At 1.43am on December 16, as the siege entered its final hour, Tori sent a text message to his family about Monis' changing demeanour.
"He's increasingly agitated, walks around when he hears a noise outside with a hostage in front of him. Wants to release one person in good faith, tell police."
Just after 2am, several hostages made a break for it and Monis shot at them as they fled from the building.
Ten minutes later, he fired again and police monitoring a covert listening device heard him reload. Another hostage escaped. Tactical officers positioned themselves at the door.
At 2.14am, Monis shot and killed Tori, who was 34. A sniper yelled "hostage down" into his radio and the snap decision was made for police to storm the cafe.
Almost a dozen stun grenades went off and multiple rounds were fired by officers, who shot and killed Monis. Barrister Katrina Dawson, 38, was hit by stray bullets and died.
The hours before had been a somewhat confusing blur for Louisa, but those final minutes of the ordeal are frighteningly clear in her mind.
"That's the part that stays with me, five years later. It's a thought in my head every day. It occupies parts of my mind constantly.
"The tragedy of it, the shock of it, remains undiminished. Tori and Katrina. It's still so sad."
Three hostages were injured in the storm of gunfire.
Louisa was one of them, a bullet going through her foot, her mum Robyn was hit in the shoulder, and another cafe customer, Marcia Mihkael, was shot in the leg.
Louisa recalls being pulled out of the cafe on a stretcher and bundled into an ambulance.
"I remember it now, I was out on Phillip Street, and I thought, 'My God, how are we - all of us - ever going to recover from this?'
"What had just happened was so unthinkable, so horrific."
THE POWER OF GOOD
Louisa was rushed to the Prince of Wales Hospital at Randwick. The then 54-year-old, who also lives with multiple sclerosis, spent three months in care recovering.
"The nurses were just wonderful. So brilliant.
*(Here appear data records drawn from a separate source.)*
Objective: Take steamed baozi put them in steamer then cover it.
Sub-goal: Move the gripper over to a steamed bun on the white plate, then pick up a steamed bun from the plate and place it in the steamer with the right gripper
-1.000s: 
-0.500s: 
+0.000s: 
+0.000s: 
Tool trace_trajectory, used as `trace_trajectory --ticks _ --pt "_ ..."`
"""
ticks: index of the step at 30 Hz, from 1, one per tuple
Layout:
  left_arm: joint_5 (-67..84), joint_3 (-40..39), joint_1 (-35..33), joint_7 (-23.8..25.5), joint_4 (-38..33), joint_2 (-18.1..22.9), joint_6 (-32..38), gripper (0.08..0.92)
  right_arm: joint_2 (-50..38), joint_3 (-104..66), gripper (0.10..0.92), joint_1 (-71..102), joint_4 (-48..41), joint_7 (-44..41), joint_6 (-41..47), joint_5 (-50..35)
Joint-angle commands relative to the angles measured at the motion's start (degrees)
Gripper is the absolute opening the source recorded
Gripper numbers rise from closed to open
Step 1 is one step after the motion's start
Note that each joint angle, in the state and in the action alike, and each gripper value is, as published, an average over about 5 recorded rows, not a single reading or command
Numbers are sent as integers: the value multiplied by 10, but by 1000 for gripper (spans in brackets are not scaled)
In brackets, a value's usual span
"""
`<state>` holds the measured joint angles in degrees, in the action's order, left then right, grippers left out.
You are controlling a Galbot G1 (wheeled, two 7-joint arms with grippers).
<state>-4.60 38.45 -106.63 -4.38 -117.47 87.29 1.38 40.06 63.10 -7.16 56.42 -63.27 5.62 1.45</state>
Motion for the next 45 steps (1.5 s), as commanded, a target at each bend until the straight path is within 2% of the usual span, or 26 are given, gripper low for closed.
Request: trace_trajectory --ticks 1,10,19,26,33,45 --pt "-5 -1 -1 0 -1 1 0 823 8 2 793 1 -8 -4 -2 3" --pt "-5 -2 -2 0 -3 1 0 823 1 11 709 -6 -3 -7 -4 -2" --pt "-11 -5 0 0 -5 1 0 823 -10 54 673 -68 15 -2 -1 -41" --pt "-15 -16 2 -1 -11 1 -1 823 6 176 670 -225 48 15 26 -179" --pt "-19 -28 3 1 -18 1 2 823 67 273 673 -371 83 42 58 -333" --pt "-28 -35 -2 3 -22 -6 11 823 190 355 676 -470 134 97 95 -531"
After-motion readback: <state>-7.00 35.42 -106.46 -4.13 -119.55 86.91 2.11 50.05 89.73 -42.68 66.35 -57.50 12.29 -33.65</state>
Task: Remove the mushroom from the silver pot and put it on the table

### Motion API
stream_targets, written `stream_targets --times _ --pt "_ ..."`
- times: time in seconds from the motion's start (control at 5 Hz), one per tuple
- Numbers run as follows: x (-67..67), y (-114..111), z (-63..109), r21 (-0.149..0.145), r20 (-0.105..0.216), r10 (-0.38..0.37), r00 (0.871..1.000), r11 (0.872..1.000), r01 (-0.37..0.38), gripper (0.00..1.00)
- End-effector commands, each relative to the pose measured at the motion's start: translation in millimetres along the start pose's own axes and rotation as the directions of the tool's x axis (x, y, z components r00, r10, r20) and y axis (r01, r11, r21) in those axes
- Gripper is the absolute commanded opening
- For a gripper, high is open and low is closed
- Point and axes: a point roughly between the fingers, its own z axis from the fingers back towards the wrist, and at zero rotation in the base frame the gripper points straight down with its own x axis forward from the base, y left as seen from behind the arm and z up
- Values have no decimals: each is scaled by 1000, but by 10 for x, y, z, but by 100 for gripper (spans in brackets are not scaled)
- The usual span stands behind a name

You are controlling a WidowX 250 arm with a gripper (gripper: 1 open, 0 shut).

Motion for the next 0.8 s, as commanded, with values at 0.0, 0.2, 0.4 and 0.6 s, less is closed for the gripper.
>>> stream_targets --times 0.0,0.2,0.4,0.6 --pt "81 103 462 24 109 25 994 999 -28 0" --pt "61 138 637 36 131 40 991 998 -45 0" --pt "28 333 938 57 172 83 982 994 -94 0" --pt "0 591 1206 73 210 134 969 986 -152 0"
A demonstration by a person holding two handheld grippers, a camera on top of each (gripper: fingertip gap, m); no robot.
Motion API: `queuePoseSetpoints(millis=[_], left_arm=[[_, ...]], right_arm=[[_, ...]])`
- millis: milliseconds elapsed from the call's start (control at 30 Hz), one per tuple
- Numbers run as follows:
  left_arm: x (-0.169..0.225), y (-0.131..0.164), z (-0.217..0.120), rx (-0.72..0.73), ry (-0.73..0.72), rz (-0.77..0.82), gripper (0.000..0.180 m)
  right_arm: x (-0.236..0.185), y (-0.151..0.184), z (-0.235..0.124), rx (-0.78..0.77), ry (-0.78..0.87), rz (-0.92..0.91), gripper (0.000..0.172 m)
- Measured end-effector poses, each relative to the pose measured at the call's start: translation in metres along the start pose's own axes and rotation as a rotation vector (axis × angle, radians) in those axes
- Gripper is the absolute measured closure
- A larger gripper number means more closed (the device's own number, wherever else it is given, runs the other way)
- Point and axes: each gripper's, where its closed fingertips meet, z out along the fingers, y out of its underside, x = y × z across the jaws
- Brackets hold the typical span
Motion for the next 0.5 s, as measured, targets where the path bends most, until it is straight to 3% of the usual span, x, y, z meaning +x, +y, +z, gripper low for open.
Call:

That's what I was really struck by and thanks to them, it was kind of a happy place after the siege, at Prince of Wales."
After she eventually went home, it wasn't long before Louisa was struck with a sobering reality.
"You know, there's no such thing as normal anymore. You can't go back to where you were before," she said.
"I believe in living my life on purpose. When a circumstance like this comes, you either give into it or rise up through it. I looked for the good in this awful, awful situation."
She founded the Louisa Hope Fund For Nurses at the Prince of Wales Hospital.
It was her way of making something positive out of a truly awful experience. She was also inspired by the tireless work of the nurses who cared for her.
"How blessed am I to be able to be involved with these amazing people?" Louisa said.
The fund has so far raised $360,000 at Prince of Wales, funding equipment, research and care initiatives devised from nursing staff.
"People are so generous. The generosity of Australians is just incredible.
"It's been such a happy and positive thing for me to do. It has taken me on a positive trajectory. As a consequence of that, in the process of fundraising, I started to speak publicly about the siege, which has helped too."
FIVE YEARS ON
"Here we are again," Louisa said of the five-year anniversary of the siege, which brought the country to a standstill.
"It's a reflective day. I try to spend it with family or friends. We collectively pause and be together in one way or another.
"Now that Mum has passed, it makes it all the more poignant for all of us. I get a lot of calls and messages from people.
"At some stage on the day, I try to go to the memorial, just to be there in the moment. It's about respect for the people that we lost."
In the days and weeks that followed the 2014 siege which shocked the nation, Martin Place played host to an extraordinary and moving outpouring of grief from members of the public.
An enormous makeshift memorial began to build, with thousands of bunches of flowers placed near the site of the tragedy.
"I've always felt that what happened in the siege didn't just happen to those of us in the cafe, but to our whole country," Louisa said. "I feel like we have a social contract together, to still talk about it and learn the lessons."
Among those lessons are compassion, empathy and purpose, she said.